In trying to defend a reasonably robust — if still qualified — form of normative realism, am I not being hopelessly naive? One of the main products of the Enlightenment has been a conception of ourselves as cast adrift, unable to rest content with the merely inherited authority of church or state that remains ungrounded in our exercise of reason. Much post-Enlightenment thought has intensified this call for self-authorisation, unable to conceive of value divorced from that created by a radical existential choice or endowed by the socio-historical practices of communities. Thus, there can seem to be something particularly jejune and anachronistic about trying to place value in the world itself, in some sense divorced from the explicit endorsement of humanity. Worse, it threatens to be downright reactionary. The conservative implications of appeals to naturalistic conceptions of the good should be clear. Attempts to ground given social practices in some immutable fact are familiar hallmarks of right-wing thought — ones which call out for ideological critique. Almost inevitably, we find the reification of contingent states of affairs congenial to the interests of power. The naturalising move thus serves to close off the space in which we might develop the norms underpinning critical theory.

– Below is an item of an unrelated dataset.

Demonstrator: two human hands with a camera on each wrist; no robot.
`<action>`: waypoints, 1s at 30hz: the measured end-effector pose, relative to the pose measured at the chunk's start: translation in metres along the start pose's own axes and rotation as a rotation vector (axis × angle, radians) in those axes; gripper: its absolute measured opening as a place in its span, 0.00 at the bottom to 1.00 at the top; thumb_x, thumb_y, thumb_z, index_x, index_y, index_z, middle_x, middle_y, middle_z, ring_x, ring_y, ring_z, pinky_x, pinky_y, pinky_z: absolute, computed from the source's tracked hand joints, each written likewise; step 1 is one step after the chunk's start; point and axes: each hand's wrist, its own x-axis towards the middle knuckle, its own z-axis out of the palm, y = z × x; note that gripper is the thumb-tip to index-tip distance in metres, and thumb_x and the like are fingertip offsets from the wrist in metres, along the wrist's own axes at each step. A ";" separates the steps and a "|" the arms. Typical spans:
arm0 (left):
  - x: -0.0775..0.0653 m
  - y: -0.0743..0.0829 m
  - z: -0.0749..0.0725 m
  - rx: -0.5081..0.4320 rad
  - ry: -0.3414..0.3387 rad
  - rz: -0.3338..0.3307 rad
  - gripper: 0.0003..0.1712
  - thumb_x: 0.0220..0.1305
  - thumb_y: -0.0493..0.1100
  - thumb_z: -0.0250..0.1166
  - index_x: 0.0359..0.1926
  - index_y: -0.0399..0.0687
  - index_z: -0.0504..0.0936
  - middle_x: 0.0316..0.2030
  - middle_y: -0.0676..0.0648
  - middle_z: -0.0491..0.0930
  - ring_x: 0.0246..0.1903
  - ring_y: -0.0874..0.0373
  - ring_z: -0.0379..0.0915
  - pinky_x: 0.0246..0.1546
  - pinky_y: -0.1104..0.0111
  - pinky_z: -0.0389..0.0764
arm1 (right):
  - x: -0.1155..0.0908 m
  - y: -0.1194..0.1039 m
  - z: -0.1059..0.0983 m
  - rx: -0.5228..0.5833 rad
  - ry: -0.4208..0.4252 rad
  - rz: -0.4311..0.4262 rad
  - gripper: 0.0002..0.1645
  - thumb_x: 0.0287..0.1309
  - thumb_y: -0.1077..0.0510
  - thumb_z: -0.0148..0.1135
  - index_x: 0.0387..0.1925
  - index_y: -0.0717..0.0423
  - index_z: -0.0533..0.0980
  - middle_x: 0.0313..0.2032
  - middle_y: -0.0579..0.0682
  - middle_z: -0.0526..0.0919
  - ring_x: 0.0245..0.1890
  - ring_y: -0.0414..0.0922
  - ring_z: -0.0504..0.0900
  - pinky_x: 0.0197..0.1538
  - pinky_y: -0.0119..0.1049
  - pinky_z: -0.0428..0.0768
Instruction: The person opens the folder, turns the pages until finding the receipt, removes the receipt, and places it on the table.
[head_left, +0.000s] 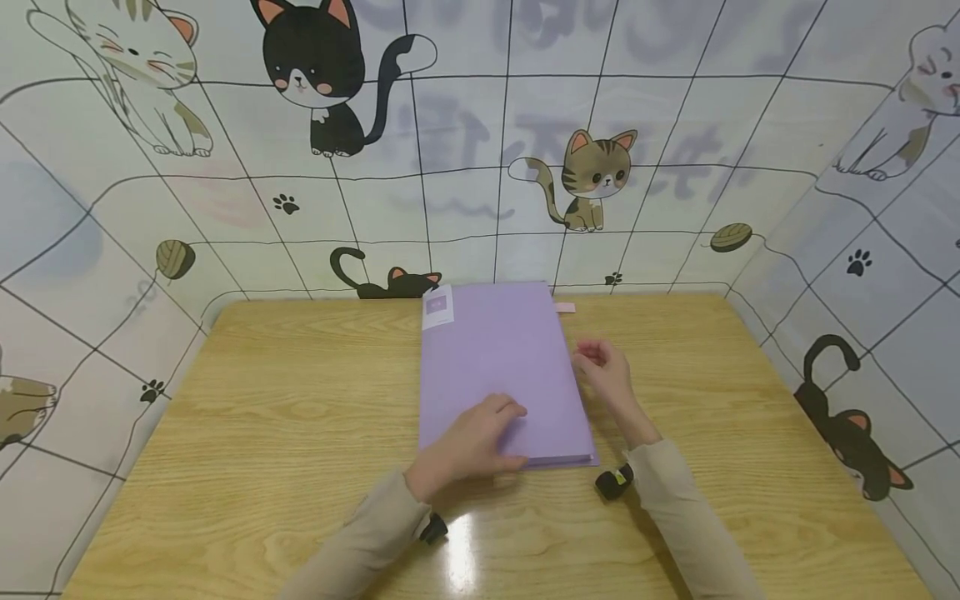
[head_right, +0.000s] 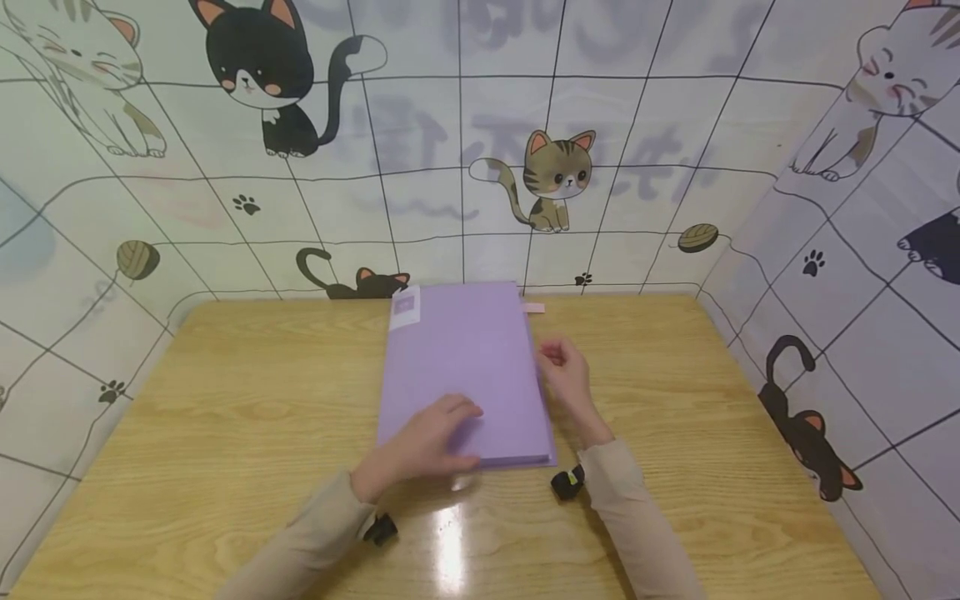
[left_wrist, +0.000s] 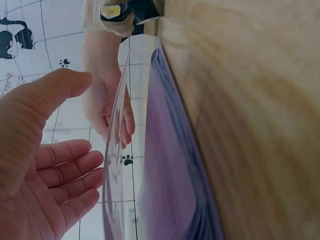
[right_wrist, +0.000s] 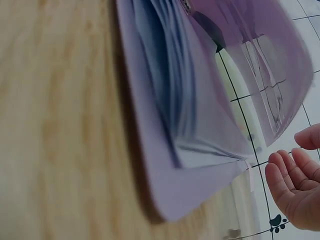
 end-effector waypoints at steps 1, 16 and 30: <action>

Feeling the force of these worries, of the dangers they signal (which are much more wide-ranging than I have outlined here), I remain curious to see whether realism is up to the challenge, if not exactly hopeful that it is. I shan’t try to elaborate on or answer the charges that I have raised here. Rather, I simply want to relate something about why it is that I have come to address such issues at all. For, I am by no means a ‘natural’ realist. I do not share the breezy confidence that lies behind many realist intuitions and maxims: that constructed values or objects are no real objects at; that the phenomenology of experience is undeniably realist in its content; that to provide a genealogy of belief is a dubious tactic, often guilty of the naturalistic fallacy, for demonstrating it to be epistemically suspicious; etc. My sympathies had always instinctively lay with anti- or at least non-realist positions. This was reinforced by my commitment to immanent, secular and (more or less) materialist modes of explanation. In fact, there often seemed to me to be a mysterious kernel — something ‘theological’ almost — at the heart of realist approaches, whether they were realism about theoretical norms, moral entities, or whatever. This objection would often centre upon the possible relation between our practices and the posits of realism. All I ever saw was an outmoded representationalism, or problems related to these posits’ causal isolation. And, in the Wittgensteinian dictum: “a wheel that be can turned though nothing else moves with it, is not part of the mechanism.” (PI, §271)
The immediate impetus for my turn against anti-realism was the realisation as to just how much Rorty’s staid liberalism was bound up with his epistemological commitments — commitments that were not very far from my own. The full story of this, however, I shall save for another post. On the positive side, it was my increased admiration for and exposure to Kant and Hegel that helped me to see that some form of realism may, in fact, be viable after all. That may seem perverse, for surely Berkeley is the only philosopher more associated with idealism than them. How could an avowedly sympathetic reading of Kant and Hegel lead me to a realist position? To cut a long story short, it was a more thorough understanding of their rejection of a crude model of ‘the given’ and ‘the imposed’ in experience (the sort of clumsy scheme/content distinction that is still often attributed to Kant). If, as Kant thought, experience is always-already in some sense conceptually structured, then this seems to allow it to stand in normative relations — experiences themselves, and not simply propositions about or caused by them, can then act as reasons. Even more enticingly, if — as I believe Hegel’s position to be — we can somehow show that the conceptual is ‘unbounded’, that nothing falls outside of it, then the space of reasons is extended indefinitely. This is the strategy that I take to underlie Hegel’s absolute idealism, dissolving the distinction between a mentalistic conception of subjectivity as opposed to a mechanistic logic of worldly objects. It is this picture that leads me to take seriously Hegel’s claims to have somehow overcome subjective idealism and to have combined idealism with realism (although obviously this claim takes some defending!). It is these very McDowellian thoughts that have tempted me to try and explore to what extent some form of normative realism is possible, even if it is not exactly along these lines. There is much more to be said, especially with respect to such a realism’s relation to the socio-historical, but that will have to wait.